La muchacha de las noches pagadas debería estar acostada en las sábanas en medio
del escenario. Ella podría estar desnuda. Alrededor de ella, un hombre caminaría
contando la historia.
Sólo la mujer diría su papel de memoria. El hombre, nunca. El hombre leería el texto,
sea parado, sea caminando alrededor de la muchacha.
Nunca sería representado aquel del que trata la historia. Incluso cuando se dirigiera a
la muchacha, lo haría por intercesión del hombre que lee su historia.
Aquí, la actuación sería remplazada por la lectura. Sigo creyendo que nada remplaza
la lectura de un texto, que nada remplaza la falta de memoria del texto, nada, ninguna
actuación.
Los dos actores deberían, por lo tanto, hablar como si estuvieran escribiendo el texto
en habitaciones separadas, aislados uno del otro.
El texto sería anulado si fuera dicho teatralmente.
La voz del hombre debería ser alta, la de la muchacha debería ser baja, casi
negligente.
Quisiera que los recorridos del hombre alrededor del cuerpo de la muchacha fueran
largos, que se pierda el hombre de vista, que se pierda en el teatro como en el tiempo,
para volver después hacia la luz, hacia nosotros.
El escenario debería ser bajo, casi en el suelo, con el fin de que la imagen de la
muchacha sea vista completamente.
Grandes espacios de silencio deberían ser cumplidos entre las noches pagadas,
durante los cuales no pasaría nada más que el paso del tiempo.
El hombre que lee la historia padecería una debilidad esencial y mortal que debería
ser la de otro hombre –el no representado.

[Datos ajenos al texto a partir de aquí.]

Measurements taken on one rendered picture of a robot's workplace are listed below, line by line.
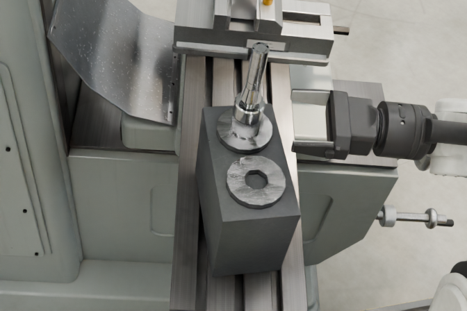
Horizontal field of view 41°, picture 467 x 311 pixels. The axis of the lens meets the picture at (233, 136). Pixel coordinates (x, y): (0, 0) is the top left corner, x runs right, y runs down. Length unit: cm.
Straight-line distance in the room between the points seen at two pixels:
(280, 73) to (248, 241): 50
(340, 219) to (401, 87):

La muchacha sería bella, personal.
Por una amplia abertura sombría llegaría el ruido del mar. Siempre se vería el mismo
rectángulo negro, no se iluminaría nunca. El ruido del mar sería más o menos fuerte.
La partida de la muchacha no sería vista. Habría un oscurecimiento durante el cual
desaparecería, y cuando la luz volviera no habría más que las sábanas blancas en medio
del escenario y el ruido del mar que irrumpiría por la puerta negra.
No habría música.

Si tuviera que filmar el texto, quisiera que los llantos en el mar fueran montados de
tal manera que se vea el estruendo de la blancura del mar y el rostro del hombre casi al
mismo tiempo. Que haya una relación entre la blancura de las sábanas y la del mar. Que
las sábanas ya fueran una imagen del mar. Eso a modo de indicación general.